Start of Block

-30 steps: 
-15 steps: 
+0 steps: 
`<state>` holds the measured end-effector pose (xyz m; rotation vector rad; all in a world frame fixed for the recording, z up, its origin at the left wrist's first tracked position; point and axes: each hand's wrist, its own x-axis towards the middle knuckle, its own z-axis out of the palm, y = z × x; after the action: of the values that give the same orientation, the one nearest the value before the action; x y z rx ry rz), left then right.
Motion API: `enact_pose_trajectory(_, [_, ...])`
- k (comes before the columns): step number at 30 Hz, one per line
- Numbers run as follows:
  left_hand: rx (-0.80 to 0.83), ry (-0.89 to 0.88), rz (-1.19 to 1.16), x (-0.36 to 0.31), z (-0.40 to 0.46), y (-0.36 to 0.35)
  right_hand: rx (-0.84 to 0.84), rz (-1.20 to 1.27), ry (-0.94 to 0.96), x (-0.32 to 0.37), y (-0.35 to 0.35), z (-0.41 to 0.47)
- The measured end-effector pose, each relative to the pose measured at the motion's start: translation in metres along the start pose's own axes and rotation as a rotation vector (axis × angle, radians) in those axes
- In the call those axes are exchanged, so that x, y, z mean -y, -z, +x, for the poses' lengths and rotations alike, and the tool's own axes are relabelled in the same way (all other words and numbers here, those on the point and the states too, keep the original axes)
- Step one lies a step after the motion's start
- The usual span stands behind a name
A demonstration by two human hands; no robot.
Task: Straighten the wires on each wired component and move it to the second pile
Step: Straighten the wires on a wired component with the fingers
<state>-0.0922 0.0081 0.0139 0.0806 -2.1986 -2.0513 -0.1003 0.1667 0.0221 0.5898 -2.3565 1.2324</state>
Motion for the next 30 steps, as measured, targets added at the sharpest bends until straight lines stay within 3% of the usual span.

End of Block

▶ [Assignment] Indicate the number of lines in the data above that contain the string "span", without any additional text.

▶ [Solution] 2